Although your skin type is basically constant throughout your life, some lifestyle choices and environmental factors can affect how your skin behaves.
  • Sleep. Get 7-8 hours a night. Benefit: Your skin renews itself by building new cells while you sleep.
  • Vitamin C. Eat vitamin C-rich foods and take a supplement for extra insurance. Benefit: Vitamin C is a potent free-radical scavenger that’s known for its corrective and preventative benefits for sun- and environmentally-damaged skin.
  • Water. Drink 6-8 glasses of filtered water per day. Benefit: improved circulation and accelerated cell growth.
  • Exercise. Regularly. Benefit: moving around helps revive circulation and speeds blood flow to the surface of your skin. Added benefit: Exercise can help alleviate stress. See #5.
  • Stress. Relax your mind by exercising your body. Especially unclench your facial muscles.
    Benefit: Relieving stress can mean avoiding blemishes, hives, colour loss and under-eye circles. One more thing – your mother was right: Habitually tense facial expressions can create permanent lines.
  • The “no-no’s.” Avoid them. Your skin hates alcohol, tobacco and caffeine, and will show you by losing moisture or forming wrinkles that make you look older sooner. Avoid the no-no’s and get this benefit: You’ll look younger longer. (Be aware that some medications can make skin more sensitive.)
  • Natural aging. As we age our skin becomes drier and loses elasticity, which can cause wrinkles and fine lines.
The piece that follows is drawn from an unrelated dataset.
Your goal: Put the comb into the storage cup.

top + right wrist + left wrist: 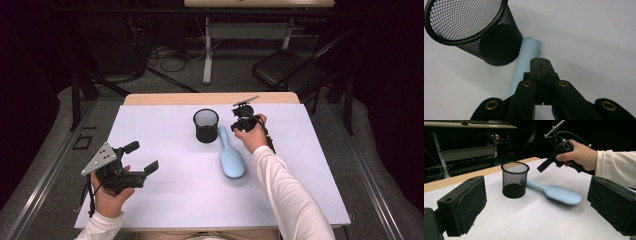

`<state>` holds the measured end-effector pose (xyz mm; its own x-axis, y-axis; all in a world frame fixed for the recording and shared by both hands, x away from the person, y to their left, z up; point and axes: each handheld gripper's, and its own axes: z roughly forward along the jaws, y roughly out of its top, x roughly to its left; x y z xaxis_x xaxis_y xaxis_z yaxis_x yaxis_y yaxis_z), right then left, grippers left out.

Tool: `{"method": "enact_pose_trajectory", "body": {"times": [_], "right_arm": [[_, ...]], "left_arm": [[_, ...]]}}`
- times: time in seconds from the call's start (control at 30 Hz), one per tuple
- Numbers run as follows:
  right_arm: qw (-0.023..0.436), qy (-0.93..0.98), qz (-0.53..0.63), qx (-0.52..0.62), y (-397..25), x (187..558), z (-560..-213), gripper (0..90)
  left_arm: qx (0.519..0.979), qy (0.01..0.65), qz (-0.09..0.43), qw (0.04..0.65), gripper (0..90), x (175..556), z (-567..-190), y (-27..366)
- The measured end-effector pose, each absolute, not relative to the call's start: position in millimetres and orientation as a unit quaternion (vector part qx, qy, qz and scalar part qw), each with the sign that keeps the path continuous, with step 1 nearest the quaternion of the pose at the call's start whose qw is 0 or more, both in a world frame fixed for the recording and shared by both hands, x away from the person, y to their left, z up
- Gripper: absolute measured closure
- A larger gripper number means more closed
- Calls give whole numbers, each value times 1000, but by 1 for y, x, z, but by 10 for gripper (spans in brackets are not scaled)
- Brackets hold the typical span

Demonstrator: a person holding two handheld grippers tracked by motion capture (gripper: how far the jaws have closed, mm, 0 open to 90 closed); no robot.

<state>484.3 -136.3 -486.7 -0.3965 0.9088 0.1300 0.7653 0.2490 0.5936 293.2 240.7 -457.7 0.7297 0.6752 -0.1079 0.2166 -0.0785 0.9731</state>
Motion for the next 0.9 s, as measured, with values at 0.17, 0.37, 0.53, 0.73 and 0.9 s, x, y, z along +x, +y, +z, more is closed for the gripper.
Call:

How to manage: Use a specially formulated age-defying moisturizer at night to nourish and renew your skin and reduce the appearance of fine lines and wrinkles.
  • Sun is the most damaging of all environmental factors. Continued exposure damages and wrinkles your skin. Sun exposure is also a major cause of skin cancer. How to manage: Avoid long exposure and use a facial moisturizer with sunscreen – every day. At night use a renewal moisturizer to repair damage.
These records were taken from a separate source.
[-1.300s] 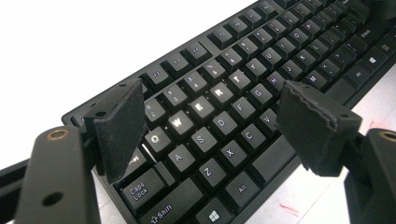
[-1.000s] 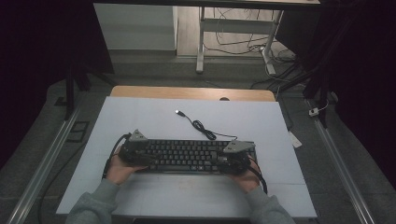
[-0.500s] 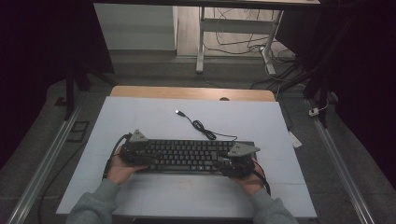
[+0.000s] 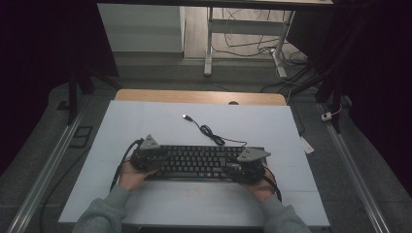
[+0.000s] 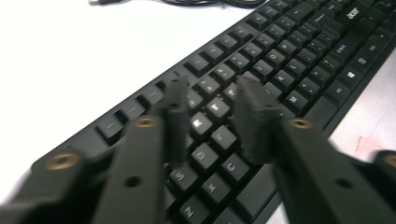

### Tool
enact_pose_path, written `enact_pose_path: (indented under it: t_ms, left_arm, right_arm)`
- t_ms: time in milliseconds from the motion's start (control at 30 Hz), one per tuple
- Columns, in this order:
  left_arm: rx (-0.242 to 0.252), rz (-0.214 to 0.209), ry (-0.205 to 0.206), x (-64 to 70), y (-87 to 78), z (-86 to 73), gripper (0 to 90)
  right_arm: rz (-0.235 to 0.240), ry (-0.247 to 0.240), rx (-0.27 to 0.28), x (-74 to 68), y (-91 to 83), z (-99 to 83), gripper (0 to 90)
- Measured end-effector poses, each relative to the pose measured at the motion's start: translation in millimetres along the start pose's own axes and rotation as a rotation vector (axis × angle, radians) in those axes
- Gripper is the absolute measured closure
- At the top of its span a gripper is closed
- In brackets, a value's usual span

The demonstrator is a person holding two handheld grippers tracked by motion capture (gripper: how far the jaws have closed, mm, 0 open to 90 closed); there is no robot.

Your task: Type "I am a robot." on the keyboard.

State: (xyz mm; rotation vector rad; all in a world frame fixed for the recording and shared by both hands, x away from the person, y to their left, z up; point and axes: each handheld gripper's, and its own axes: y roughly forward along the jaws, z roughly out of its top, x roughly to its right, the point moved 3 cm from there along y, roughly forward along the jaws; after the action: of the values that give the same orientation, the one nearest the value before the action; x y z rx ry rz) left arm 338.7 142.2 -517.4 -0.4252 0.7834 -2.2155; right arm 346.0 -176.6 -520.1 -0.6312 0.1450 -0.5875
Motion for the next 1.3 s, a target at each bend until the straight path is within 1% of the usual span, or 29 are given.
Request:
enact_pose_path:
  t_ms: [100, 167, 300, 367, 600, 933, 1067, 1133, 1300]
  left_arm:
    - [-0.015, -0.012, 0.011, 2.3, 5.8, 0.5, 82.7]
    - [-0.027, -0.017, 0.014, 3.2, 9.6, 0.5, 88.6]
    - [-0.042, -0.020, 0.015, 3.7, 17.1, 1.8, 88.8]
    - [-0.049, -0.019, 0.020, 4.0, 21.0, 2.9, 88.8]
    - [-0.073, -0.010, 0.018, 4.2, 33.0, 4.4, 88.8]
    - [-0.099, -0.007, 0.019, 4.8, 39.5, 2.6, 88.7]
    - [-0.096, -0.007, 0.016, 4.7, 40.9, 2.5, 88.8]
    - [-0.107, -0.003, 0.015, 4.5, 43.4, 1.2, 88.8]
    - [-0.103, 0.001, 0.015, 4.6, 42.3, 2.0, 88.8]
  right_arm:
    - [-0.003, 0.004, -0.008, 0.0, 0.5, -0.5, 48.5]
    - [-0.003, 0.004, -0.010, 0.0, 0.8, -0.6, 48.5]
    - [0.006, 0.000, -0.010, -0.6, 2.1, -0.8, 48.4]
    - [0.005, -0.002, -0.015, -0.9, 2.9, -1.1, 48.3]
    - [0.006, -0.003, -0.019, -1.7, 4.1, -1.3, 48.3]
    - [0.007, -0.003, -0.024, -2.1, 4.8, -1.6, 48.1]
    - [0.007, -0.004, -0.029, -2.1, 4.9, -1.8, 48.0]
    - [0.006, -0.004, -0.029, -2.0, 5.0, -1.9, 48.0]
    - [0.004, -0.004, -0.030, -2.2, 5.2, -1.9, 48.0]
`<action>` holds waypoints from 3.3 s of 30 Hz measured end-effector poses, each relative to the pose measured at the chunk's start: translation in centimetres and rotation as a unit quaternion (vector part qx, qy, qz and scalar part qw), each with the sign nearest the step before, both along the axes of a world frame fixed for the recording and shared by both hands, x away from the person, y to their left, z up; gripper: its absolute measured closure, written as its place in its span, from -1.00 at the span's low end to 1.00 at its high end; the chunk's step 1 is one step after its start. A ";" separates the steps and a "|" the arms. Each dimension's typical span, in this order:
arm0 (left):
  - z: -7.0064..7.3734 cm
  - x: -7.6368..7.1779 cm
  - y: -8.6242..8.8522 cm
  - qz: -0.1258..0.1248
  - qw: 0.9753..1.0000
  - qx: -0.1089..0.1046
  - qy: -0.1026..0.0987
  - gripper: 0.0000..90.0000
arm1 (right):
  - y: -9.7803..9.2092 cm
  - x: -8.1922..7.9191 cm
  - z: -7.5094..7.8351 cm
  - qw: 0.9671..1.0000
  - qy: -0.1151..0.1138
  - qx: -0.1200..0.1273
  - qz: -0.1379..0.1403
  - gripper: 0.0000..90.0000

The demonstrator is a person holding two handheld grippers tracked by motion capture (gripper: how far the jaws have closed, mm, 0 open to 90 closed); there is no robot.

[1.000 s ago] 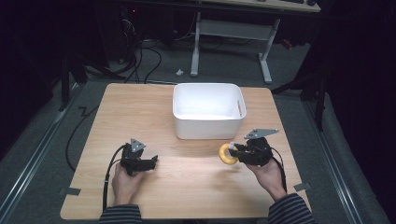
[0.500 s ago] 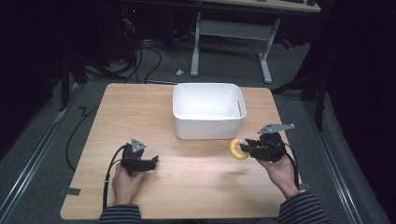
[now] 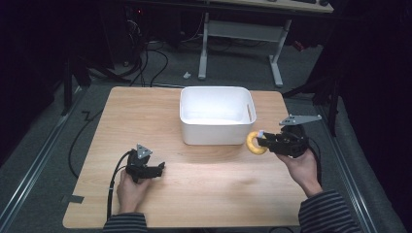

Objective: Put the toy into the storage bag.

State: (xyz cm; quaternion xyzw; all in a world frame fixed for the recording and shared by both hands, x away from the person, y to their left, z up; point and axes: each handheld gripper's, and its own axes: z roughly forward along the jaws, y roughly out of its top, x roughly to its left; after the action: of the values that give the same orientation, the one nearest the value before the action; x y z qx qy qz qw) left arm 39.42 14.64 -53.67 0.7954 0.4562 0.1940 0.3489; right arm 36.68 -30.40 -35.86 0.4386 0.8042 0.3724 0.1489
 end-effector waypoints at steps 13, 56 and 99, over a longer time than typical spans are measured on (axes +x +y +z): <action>0.0 0.0 0.0 0.000 1.000 0.000 0.000 -0.61 | 0.6 1.7 1.7 1.000 -0.017 -0.017 -0.013 0.48; 0.0 0.0 0.0 0.001 1.000 0.000 0.000 -0.61 | 5.3 8.8 3.8 0.993 -0.052 -0.104 -0.018 0.48; 0.0 0.0 0.0 0.000 1.000 0.001 0.001 -0.61 | 9.7 13.2 0.2 0.996 0.000 -0.087 0.012 0.48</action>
State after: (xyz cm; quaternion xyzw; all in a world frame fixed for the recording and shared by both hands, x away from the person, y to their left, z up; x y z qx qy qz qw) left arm 39.41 14.65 -53.66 0.7956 0.4565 0.1939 0.3480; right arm 49.84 -20.66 -35.69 0.4144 0.8389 0.3024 0.1819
  • Low/high humidity. Low humidity robs your skin of essential moisture, while high humidity can make skin feel oily. How to manage: Nourish your skin with a good moisturizer to fight low humidity. In high humidity, that oily feeling isn't moisture – you still need a moisturizer that will help protect skin from dryness.
  • Extreme temperatures. Both cold and hot temperatures with low humidity deplete moisture from your skin and leave it tight and dry. How to manage: Nourish skin with a good moisturizer. Another hint: Use lukewarm, not hot or cold water to rinse your face.
  • Wind. Strong wind, especially with extreme temperatures and low humidity, can cause dry, flaky skin. How to manage: Re-hydrate with a good moisturizer.
  • Air pollution. Windborne dust, dirt, and smog can clog pores and choke your skin. How to manage: Protect your skin with a good moisturizer that forms a “barrier” between you and that nasty stuff floating around you. Carefully cleanse and condition every night.